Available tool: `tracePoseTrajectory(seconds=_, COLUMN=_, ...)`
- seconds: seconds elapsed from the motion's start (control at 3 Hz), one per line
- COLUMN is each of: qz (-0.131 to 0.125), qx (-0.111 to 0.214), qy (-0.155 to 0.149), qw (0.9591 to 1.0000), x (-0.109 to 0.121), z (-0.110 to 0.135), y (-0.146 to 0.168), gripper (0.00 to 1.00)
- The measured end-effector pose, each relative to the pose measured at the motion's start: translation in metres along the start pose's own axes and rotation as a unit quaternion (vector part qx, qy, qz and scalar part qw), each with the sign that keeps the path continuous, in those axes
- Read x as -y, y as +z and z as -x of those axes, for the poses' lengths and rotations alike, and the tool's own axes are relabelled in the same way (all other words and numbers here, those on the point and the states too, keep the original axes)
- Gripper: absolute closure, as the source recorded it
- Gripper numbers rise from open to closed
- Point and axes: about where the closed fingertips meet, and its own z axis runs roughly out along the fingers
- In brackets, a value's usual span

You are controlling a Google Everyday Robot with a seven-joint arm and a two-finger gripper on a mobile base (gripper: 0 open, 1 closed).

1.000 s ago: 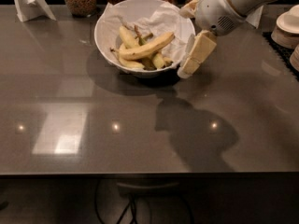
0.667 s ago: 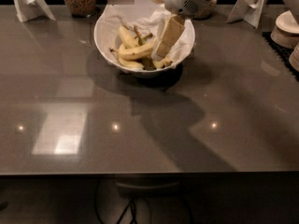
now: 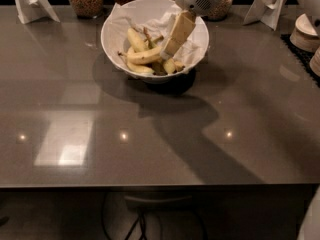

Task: Pick banana from white bowl

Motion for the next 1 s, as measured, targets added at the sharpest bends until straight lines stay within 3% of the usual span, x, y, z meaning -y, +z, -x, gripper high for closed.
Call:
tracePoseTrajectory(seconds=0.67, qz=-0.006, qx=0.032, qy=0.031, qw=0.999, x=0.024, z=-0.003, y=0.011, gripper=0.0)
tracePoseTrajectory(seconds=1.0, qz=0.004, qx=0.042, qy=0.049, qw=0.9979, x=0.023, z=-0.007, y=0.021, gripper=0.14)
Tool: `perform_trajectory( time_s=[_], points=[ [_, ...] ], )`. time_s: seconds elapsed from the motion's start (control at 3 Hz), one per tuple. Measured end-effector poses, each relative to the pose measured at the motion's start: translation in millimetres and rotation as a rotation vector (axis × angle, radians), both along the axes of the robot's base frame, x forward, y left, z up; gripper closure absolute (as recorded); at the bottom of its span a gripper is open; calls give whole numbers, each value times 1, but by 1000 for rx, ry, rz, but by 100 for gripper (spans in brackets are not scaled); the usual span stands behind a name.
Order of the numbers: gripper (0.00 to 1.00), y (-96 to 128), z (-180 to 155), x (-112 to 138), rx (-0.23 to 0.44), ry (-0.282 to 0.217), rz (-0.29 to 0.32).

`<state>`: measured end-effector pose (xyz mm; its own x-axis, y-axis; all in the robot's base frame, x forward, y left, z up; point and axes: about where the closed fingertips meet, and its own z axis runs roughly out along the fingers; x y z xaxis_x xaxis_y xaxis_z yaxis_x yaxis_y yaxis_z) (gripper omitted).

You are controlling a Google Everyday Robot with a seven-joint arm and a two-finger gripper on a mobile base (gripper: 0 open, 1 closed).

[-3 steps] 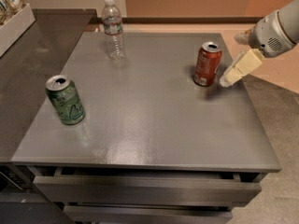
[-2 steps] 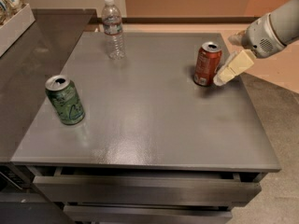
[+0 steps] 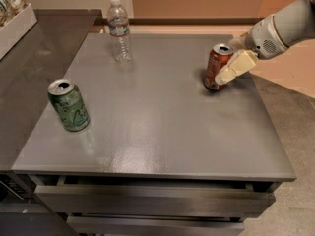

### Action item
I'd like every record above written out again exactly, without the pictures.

### Result of the task
Available tool: `tracePoseTrajectory(seconds=_, COLUMN=_, ...)`
- seconds: seconds elapsed from the motion's start (control at 3 Hz), one per line
- COLUMN is each of: qz (-0.131 to 0.125), qx (-0.111 to 0.214), qy (-0.155 to 0.149), qw (0.9591 to 1.0000), x (-0.109 to 0.121), z (-0.110 to 0.135), y (-0.146 to 0.168), gripper (0.00 to 1.00)
- The measured end-effector pose, each relative to the pose measured at the motion's start: translation in metres along the start pose's own axes and rotation as a unit quaternion (vector part qx, qy, qz and scalar part qw), each with the sign that keeps the path continuous, in those axes
- Read x as -y, y as +z and z as -x of those axes, for the poses' lengths and rotations alike, and the tool's own axes are relabelled in the same way (all other words and numbers here, those on the point and the states too, keep the original axes)
- Gripper: absolute closure, as the source recorded it
- Gripper numbers rise from open to closed
- Point and axes: about where the closed fingertips meet, and its own z axis runs roughly out along the fingers
- In brackets, a value's usual span

You are controlling a Google Everyday Robot with a seven-joint arm and a two-finger gripper on a mobile base (gripper: 0 open, 1 closed).

1.000 s ago: 
0.667 s ago: 
now: 

Task: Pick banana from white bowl

Motion for the next 1 s, as measured, targets added at the sharpest bends until straight lines stay within 3% of the usual span, x, y, z meaning -y, +z, -x, gripper high for closed.
Call:
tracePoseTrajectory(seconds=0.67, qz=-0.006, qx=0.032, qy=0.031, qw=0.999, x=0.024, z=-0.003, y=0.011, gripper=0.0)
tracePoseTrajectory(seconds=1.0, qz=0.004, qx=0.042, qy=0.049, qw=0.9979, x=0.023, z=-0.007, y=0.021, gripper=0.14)
Tool: `perform_trajectory( time_s=[_], points=[ [_, ...] ], )`. time_s: seconds elapsed from the motion's start (control at 3 Hz), one per tuple. Measured end-effector poses, each relative to the pose measured at the motion's start: translation in millimetres and rotation as a rotation vector (axis × angle, radians), both along the axes of the robot's base frame, x forward, y left, z up; gripper closure absolute (as recorded); at the bottom of its span a gripper is open; calls give whole numbers, each value times 1, but by 1000 for rx, ry, rz, but by 100 for gripper (spans in brackets are not scaled); the usual span stands behind a name.
Order of the numbers: gripper (0.00 to 1.00), y (-96 to 128), z (-180 to 155), x (-112 to 138), rx (-0.23 to 0.44), ry (-0.282 to 0.217), rz (-0.29 to 0.32).

`<state>`: measured end-effector pose (xyz mm; its own x-axis, y-axis; all in the robot's base frame, x forward, y left, z up; point and axes: about where the closed fingertips meet, and its own z axis runs roughly out along the fingers; x y z xaxis_x xaxis_y xaxis_z yaxis_x yaxis_y yaxis_z) (gripper omitted).

You are controlling a Google Everyday Robot with a seven-joint arm and a two-finger gripper on a mobile base (gripper: 0 open, 1 closed).

[-3 steps] 
[-2 steps] 
[+0 steps] 

This exercise has been fully answered.